** What you are asked to do **
Report all lines in the records that hold the string "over".

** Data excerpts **
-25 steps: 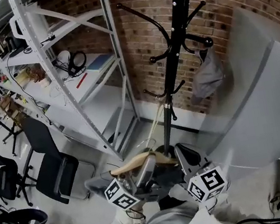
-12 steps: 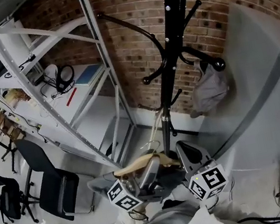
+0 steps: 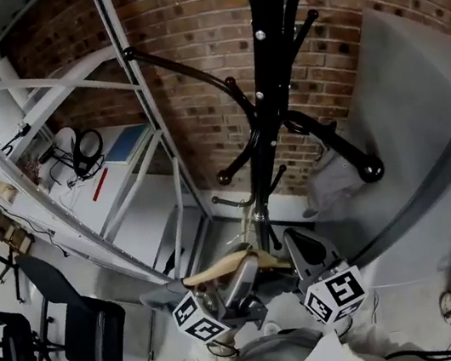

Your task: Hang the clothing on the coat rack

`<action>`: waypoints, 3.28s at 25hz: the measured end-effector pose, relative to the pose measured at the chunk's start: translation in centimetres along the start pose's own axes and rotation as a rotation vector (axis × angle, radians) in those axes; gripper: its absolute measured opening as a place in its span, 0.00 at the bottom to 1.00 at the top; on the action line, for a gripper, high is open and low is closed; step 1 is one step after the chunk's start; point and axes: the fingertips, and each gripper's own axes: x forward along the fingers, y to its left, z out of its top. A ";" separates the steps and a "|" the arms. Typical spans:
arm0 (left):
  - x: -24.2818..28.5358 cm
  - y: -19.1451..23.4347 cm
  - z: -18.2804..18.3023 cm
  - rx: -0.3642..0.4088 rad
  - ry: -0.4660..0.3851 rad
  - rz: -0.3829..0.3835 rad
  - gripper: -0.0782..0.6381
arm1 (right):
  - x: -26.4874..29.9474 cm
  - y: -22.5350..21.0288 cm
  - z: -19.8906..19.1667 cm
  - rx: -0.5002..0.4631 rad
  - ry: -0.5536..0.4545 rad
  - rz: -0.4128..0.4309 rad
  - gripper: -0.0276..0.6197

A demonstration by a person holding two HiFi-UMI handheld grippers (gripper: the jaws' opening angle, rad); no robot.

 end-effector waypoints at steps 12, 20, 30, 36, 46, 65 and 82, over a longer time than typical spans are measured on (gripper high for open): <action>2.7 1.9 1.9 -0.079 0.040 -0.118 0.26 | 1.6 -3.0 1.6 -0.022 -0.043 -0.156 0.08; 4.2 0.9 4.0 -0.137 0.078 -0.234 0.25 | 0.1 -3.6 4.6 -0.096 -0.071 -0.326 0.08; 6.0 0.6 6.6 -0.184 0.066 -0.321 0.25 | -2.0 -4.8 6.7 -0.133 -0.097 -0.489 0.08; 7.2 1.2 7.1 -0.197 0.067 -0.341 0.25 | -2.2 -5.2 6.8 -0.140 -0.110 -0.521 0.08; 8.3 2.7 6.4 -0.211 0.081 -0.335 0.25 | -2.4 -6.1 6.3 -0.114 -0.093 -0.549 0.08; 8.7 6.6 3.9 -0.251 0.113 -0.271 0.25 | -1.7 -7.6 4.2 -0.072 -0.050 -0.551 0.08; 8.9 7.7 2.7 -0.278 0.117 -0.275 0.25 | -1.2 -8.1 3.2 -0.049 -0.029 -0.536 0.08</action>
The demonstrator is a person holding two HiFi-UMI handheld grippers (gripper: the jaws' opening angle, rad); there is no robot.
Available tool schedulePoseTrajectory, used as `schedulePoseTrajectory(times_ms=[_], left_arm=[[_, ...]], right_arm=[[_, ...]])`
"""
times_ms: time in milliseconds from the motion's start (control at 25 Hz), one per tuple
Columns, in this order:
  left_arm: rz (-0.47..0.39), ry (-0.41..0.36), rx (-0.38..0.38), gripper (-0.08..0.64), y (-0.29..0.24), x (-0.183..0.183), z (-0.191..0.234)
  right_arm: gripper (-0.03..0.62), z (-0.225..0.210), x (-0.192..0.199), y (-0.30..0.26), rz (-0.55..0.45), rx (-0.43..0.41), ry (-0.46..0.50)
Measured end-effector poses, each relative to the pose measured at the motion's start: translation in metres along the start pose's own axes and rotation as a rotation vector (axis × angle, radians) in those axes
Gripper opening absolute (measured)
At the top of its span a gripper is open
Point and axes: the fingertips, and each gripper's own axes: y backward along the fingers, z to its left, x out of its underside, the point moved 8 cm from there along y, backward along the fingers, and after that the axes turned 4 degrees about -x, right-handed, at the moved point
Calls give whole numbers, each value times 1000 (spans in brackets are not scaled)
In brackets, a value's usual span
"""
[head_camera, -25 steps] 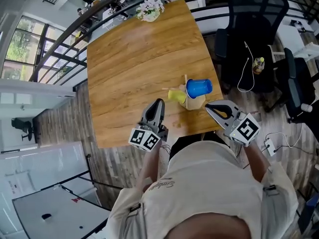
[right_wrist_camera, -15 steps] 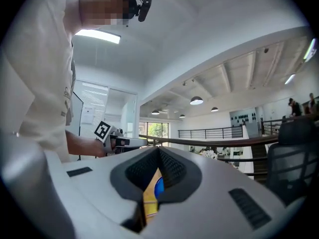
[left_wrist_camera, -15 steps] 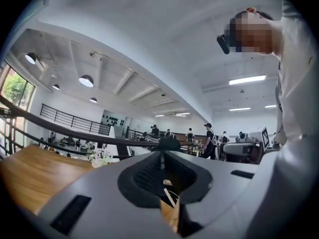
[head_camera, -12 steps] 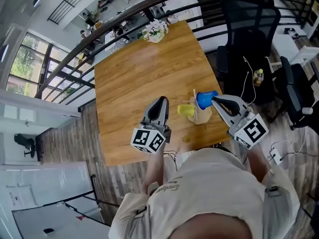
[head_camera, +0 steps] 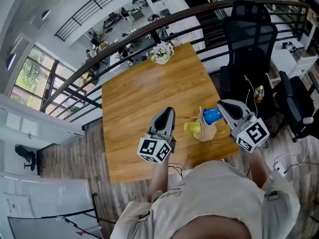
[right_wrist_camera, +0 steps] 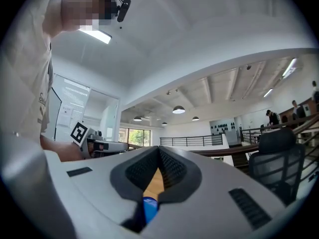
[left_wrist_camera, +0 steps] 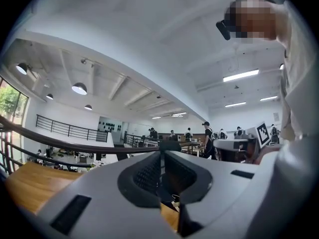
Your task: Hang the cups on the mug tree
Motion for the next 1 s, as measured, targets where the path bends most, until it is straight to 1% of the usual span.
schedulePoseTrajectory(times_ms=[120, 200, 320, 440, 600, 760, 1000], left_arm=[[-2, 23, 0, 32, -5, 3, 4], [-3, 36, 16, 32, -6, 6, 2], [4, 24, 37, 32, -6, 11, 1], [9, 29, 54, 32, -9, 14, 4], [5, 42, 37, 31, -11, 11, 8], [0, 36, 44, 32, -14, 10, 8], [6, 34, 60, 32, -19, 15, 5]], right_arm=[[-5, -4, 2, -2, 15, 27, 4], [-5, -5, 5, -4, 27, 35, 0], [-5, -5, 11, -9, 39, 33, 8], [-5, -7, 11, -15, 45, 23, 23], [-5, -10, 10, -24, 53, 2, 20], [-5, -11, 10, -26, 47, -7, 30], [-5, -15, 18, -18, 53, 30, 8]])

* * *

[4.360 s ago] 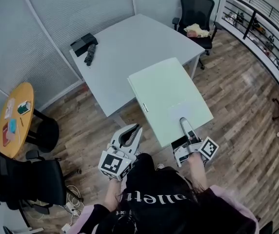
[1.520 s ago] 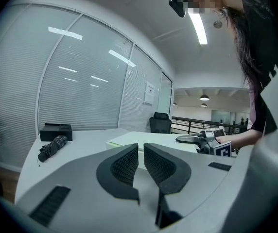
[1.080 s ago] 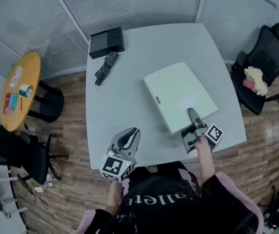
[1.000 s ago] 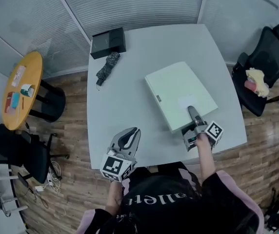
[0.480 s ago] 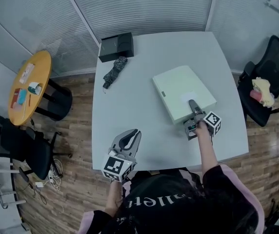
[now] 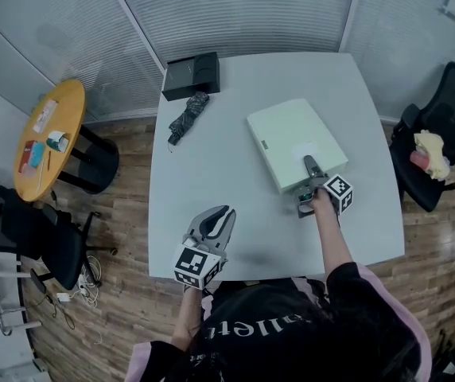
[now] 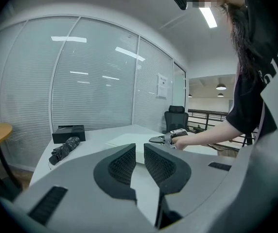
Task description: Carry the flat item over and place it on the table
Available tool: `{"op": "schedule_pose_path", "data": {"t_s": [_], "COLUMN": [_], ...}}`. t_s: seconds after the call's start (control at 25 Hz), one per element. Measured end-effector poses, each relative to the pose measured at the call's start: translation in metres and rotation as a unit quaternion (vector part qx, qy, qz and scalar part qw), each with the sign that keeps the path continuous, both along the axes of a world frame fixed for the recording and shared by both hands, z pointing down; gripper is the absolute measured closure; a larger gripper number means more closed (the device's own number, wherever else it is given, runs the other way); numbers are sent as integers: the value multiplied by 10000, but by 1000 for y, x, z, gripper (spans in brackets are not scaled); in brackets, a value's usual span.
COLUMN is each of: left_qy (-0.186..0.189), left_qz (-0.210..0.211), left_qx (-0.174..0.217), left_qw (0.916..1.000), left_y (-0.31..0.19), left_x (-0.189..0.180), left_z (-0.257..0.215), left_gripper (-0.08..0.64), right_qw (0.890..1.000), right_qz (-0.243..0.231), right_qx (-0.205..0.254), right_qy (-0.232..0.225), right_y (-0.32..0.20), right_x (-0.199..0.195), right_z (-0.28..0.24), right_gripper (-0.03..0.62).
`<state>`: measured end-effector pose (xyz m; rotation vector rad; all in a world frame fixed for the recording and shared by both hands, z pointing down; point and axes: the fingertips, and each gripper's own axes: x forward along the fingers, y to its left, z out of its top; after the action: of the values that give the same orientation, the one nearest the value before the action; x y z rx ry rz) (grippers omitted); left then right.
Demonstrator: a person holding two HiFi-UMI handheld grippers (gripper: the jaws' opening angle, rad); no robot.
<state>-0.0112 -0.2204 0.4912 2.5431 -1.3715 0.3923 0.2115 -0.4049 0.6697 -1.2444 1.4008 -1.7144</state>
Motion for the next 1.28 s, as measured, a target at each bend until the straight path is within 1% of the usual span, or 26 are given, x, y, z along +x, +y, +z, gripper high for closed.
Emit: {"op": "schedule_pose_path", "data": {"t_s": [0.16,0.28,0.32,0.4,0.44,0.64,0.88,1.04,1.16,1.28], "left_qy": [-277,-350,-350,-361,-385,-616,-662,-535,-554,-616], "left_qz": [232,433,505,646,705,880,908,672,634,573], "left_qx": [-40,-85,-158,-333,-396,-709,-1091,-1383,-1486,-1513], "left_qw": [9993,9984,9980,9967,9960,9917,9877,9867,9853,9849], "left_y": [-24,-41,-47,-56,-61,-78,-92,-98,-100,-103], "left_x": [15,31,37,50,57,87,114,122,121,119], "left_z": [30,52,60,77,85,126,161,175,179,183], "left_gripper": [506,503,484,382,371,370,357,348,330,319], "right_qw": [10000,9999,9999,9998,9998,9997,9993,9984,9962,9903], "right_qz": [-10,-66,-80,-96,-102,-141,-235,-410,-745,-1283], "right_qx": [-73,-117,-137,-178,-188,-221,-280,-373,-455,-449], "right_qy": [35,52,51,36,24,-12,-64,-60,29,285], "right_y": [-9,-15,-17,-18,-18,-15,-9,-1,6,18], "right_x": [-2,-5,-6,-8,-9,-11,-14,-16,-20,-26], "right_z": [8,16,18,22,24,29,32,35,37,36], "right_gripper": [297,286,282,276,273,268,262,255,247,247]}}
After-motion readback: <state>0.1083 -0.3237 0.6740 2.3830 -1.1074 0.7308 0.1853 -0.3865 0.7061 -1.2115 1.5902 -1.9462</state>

** Result below **
 end-effector waypoints at steps 12, 20, 30, 36, 46, 65 and 82, over a longer time than typical spans are measured on (gripper high for open): <action>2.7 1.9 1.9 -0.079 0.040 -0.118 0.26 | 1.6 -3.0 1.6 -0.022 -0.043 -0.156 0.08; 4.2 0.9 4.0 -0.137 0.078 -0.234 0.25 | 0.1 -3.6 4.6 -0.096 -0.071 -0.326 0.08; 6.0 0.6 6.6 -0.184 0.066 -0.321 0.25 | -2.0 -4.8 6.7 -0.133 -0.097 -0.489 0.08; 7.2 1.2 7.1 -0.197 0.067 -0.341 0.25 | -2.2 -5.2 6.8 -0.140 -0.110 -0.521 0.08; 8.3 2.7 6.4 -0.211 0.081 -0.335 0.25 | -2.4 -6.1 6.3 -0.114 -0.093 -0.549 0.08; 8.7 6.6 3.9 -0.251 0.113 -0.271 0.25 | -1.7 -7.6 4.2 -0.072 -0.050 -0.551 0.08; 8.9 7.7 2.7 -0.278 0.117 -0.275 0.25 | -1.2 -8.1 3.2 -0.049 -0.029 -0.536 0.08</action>
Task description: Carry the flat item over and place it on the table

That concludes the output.